God gave women the gift of breadth. They have a social gifting that pulls in people from all realms and crosses social boundaries more easily. They are the roots of the tree that spread out to the dripline to capture the rain and find nourishment.

But God gives men the gift of depth, of being the taproot of the tree, the anchor, the leading edge, the part that goes where other parts don’t, that explores the boundaries yet holds it all fast. Being deep means you dwell in many places alone and unaccompanied. God alone can see you. God alone knows and understands your function.

I believe with all my heart that the combined social and theological crisis of our generation is a lack of men who are deep. Deeply rooted in God. Deeply committed to truth. Deeply in love with their Savior and not with anything or anyone else. Men who are deep because of their devotion to the only One who matters.

Men, go deep.

I say all this because it is my experience in this life. While I have met a few deep women, they are of a different quality than the deep men I have known. And those deep men are an increasing rarity.

Feminism hurt men more than we know. Whatever women gained by the feminist movement, men lost in kind. It was not a win-win. And when men don’t win, women don’t either. I think many feminists of those early days of the movement would look around today and wonder what happened to men.

Men don’t have any heroes anymore beyond fictional ones. Why are comic book superheroes our transcendent role models today?
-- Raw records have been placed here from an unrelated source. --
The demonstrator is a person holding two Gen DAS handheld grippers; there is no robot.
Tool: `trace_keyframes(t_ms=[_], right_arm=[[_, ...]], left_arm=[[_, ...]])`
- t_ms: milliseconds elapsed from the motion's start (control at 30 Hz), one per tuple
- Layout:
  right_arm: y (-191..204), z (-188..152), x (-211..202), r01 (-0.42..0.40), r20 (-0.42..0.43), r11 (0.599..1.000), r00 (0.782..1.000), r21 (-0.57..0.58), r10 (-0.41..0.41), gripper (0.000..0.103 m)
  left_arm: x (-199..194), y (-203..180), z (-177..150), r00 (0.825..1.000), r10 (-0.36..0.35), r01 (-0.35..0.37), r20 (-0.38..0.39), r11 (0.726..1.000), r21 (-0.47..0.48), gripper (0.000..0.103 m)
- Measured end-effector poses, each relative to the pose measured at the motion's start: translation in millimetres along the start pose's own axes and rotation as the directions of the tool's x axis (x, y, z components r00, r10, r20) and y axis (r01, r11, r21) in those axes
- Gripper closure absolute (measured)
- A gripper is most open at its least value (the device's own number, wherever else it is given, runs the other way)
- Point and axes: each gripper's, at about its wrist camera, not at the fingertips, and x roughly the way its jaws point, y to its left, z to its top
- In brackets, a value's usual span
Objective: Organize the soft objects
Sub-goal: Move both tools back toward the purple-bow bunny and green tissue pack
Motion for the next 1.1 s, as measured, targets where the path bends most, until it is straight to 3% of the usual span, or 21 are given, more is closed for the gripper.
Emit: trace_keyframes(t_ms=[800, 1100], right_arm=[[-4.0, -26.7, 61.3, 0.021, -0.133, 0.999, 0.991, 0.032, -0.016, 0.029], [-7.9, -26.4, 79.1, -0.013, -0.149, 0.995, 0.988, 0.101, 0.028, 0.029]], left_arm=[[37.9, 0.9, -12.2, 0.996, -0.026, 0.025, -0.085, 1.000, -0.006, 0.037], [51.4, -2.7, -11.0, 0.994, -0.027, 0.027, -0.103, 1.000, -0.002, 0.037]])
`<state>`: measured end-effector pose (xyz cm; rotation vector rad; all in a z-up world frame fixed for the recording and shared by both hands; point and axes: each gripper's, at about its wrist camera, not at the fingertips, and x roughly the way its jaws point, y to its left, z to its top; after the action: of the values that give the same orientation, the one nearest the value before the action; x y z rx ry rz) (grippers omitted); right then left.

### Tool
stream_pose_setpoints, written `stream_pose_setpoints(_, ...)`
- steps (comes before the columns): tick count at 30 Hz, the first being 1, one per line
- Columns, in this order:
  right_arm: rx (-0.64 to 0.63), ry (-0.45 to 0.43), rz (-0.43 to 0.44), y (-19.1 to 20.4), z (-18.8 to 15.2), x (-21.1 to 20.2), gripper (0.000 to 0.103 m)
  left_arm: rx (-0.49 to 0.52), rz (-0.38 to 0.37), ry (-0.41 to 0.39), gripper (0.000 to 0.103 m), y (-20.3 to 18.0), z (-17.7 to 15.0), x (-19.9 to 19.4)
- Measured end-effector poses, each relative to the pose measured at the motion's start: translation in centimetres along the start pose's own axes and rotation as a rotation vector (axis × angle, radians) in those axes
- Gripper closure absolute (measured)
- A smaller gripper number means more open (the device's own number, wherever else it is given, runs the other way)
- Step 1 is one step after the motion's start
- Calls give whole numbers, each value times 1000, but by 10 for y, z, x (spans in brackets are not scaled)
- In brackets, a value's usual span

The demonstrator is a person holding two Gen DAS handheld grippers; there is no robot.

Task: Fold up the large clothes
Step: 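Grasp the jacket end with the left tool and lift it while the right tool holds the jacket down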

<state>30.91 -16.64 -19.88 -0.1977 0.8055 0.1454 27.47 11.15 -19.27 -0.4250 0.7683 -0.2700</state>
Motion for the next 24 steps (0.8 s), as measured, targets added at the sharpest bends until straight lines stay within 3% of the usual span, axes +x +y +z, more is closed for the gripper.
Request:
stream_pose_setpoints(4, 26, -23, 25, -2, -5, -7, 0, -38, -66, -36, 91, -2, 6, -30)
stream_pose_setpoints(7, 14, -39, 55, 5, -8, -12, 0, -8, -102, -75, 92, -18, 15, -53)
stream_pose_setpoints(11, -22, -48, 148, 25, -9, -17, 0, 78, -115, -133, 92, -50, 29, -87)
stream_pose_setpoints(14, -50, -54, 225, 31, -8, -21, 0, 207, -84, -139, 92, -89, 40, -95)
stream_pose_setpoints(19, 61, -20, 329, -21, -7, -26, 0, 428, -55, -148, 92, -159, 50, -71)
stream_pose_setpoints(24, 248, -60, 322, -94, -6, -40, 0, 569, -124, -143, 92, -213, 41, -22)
Because real men aren’t.

One could argue that younger men today manage successfully to dwell in the shadow of the full bloom of feminism’s flower, yet one could argue equally that young men today have responded by retreating into infantalism, stuck in the mode of Peter Pan, dealing with our cultural and societal experiment by forever staying 12 years old. Forever shying away from digging down.

But men go deep.

I don’t think there has ever been a time in human history when the clarion call for men has been more clear and loud. God calls for men to go deep in Him.

The challenge for men who heed that call is that no aspect of our culture or society supports depth. All of it, every shred, caters to shallowness. All of it is arrayed against God. Every little bit.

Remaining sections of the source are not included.